Information on antifungal drugs is drawn from pharmacokinetic studies in cats. Where such studies have not been performed, data from \'preclinical\' animals (non-human studies) and human studies are reviewed. The review also draws on the wider published evidence and the authors\' combined expertise in feline medicine, mycology, dermatology, clinical pathology and anatomical pathology.
AMB (amphotericin B); FC (flucytosine); FCZ (fluconazole); ISA (isavuconazole); ITZ (itraconazole); KCZ (ketoconazole); PCZ (posaconazole); TRB (terbinafine); VCZ (voriconazole).
摘要:
侵袭性真菌感染(IFIs)和卵菌病(以下称为侵袭性真菌样感染[IFLIs])的特征在于真菌成分对组织的渗透。环境是最常见的感染库。IFIs和IFLIs治疗可能令人沮丧,因为通常需要较长的治疗时间,即使在达到临床治愈之后,可能有复发的风险。随着时间的推移,业主对药物管理和重新检查检查的依从性也会下降。此外,一些抗真菌药物很贵,具有可变的患者间药代动力学特性,只能肠胃外给药和/或具有常见的不良反应(AE)。尽管有这些限制,治疗可以是非常有益的,尤其是当一种进行性和致命的疾病被治愈时。
■在由两部分组成的文章系列的第二部分中,活动的频谱,行动机制,药代动力学和药效学特性,并对抗真菌药物的不良事件进行了综述,以及特异性IFIs/IFLIs的治疗和预后-皮肤癣菌假单胞菌瘤,隐球菌病,中国轨道曲霉病,球孢子菌病,组织胞浆菌病,孢子丝菌病,phaeophyphysp真菌病,毛霉菌病和卵菌病-进行了讨论。第1部分回顾了IFIs和IFLIs的诊断方法。
■抗真菌药物的信息来自猫的药代动力学研究。如果尚未进行此类研究,对来自“临床前”动物(非人类研究)和人类研究的数据进行了综述。该评论还借鉴了更广泛的已发表证据和作者在猫科动物医学方面的综合专业知识,真菌学,皮肤病学,临床病理学和解剖学病理学。
■AMB(两性霉素B);FC(氟胞嘧啶);FCZ(氟康唑);ISA(异氟康唑);ITZ(伊曲康唑);KCZ(酮康唑);PCZ(泊沙康唑);TRB(特比萘芬);VCZ(伏立康唑)。

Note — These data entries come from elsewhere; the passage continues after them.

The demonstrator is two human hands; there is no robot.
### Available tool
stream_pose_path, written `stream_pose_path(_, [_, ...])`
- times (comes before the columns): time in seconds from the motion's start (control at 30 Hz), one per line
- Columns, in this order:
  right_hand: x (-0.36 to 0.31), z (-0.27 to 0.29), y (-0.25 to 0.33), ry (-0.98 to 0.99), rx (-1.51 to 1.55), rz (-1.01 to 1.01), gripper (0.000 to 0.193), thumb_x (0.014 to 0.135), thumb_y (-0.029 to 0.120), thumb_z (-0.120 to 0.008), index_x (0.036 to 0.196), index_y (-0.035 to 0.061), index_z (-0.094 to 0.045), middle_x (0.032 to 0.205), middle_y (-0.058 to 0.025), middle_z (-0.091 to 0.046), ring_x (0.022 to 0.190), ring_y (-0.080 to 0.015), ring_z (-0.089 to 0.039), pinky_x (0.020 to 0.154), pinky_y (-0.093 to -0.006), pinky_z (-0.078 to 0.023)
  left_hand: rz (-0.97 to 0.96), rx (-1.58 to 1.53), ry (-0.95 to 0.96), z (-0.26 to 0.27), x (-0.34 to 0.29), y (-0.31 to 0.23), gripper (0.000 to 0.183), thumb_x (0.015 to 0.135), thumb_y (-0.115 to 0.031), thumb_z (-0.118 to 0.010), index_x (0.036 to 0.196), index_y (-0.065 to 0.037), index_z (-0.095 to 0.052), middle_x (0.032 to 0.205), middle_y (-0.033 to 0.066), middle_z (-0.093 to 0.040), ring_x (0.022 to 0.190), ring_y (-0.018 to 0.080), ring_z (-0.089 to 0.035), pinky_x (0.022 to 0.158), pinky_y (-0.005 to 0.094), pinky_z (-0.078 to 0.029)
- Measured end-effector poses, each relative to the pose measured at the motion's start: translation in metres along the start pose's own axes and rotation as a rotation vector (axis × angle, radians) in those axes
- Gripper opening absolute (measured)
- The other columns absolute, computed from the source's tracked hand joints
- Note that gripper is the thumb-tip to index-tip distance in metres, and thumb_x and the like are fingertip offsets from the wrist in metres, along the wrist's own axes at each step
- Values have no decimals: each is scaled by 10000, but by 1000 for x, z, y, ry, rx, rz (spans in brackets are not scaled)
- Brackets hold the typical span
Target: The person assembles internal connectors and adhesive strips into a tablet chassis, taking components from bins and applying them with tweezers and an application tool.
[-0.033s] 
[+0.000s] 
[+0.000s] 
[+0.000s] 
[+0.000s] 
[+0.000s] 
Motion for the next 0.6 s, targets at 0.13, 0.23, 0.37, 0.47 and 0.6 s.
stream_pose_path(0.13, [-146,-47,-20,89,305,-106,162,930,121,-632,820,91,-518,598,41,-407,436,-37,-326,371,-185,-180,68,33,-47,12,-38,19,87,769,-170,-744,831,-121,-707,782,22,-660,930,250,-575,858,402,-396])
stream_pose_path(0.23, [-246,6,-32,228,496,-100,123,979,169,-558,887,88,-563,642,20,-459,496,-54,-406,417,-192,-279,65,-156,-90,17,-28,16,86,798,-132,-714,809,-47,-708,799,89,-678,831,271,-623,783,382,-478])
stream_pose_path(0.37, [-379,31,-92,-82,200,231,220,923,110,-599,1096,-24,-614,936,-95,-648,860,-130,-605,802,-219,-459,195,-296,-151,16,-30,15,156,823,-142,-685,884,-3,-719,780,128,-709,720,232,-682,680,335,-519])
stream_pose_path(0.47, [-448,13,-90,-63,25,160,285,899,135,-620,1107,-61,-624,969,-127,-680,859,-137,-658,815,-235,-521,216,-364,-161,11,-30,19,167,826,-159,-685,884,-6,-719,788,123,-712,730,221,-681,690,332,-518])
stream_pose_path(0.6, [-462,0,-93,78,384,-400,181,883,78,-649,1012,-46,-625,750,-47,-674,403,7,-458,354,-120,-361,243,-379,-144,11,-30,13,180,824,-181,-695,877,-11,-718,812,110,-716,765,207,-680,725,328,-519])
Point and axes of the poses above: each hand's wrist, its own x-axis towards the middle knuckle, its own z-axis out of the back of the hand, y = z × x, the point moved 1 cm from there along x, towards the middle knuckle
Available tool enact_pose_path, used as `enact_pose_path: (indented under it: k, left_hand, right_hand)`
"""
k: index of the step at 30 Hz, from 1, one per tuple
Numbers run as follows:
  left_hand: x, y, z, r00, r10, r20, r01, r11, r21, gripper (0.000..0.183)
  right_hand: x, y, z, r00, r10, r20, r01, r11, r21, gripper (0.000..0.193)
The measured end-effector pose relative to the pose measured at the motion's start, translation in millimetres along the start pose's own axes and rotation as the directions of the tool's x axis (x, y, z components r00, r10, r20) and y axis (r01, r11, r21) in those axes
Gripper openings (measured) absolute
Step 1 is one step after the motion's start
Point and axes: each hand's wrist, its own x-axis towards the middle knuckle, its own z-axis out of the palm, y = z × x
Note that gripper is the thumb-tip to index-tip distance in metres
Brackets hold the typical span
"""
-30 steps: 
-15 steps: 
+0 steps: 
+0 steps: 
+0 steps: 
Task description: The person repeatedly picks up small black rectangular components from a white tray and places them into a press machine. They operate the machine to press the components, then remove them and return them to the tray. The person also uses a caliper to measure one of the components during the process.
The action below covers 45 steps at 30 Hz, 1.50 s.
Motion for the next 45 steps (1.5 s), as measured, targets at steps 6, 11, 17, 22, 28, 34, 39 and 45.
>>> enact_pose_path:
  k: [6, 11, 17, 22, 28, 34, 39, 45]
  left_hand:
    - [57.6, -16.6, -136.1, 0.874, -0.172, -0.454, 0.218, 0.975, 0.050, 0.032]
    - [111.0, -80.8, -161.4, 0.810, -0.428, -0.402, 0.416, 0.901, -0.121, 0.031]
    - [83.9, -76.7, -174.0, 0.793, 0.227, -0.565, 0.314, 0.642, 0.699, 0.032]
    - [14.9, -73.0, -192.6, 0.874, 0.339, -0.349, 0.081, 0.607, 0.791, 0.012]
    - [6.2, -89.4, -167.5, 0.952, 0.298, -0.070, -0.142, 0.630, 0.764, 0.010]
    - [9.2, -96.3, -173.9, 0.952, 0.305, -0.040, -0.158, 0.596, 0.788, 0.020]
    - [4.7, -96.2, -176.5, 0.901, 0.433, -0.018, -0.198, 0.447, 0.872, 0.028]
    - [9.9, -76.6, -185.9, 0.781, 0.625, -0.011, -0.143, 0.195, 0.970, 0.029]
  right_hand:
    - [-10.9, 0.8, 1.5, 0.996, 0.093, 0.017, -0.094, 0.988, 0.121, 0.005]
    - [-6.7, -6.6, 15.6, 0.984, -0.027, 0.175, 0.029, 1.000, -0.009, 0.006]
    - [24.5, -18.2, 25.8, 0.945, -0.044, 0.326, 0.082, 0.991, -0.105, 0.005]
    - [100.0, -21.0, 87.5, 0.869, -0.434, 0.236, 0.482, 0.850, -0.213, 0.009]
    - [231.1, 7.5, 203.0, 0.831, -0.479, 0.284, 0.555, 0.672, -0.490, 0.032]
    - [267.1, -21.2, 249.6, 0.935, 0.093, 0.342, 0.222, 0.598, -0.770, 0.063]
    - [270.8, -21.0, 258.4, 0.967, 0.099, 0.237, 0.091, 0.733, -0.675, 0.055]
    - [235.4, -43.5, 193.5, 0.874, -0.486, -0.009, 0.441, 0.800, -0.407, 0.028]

■在由两部分组成的文章系列的第二部分中,活动的频谱,行动机制,药代动力学和药效学特性,并对抗真菌药物的不良事件进行了综述,以及特异性IFIs/IFLIs的治疗和预后-皮肤癣菌假单胞菌瘤,隐球菌病,中国轨道曲霉病,球孢子菌病,组织胞浆菌病,孢子丝菌病,phaeophyphysp真菌病,毛霉菌病和卵菌病-进行了讨论。第1部分回顾了IFIs和IFLIs的诊断方法。
■抗真菌药物的信息来自猫的药代动力学研究。如果尚未进行此类研究,对来自“临床前”动物(非人类研究)和人类研究的数据进行了综述。该评论还借鉴了更广泛的已发表证据和作者在猫科动物医学方面的综合专业知识,真菌学,皮肤病学,临床病理学和解剖学病理学。
■AMB(两性霉素B);FC(氟胞嘧啶);FCZ(氟康唑);ISA(异氟康唑);ITZ(伊曲康唑);KCZ(酮康唑);PCZ(泊沙康唑);TRB(特比萘芬);VCZ(伏立康唑)。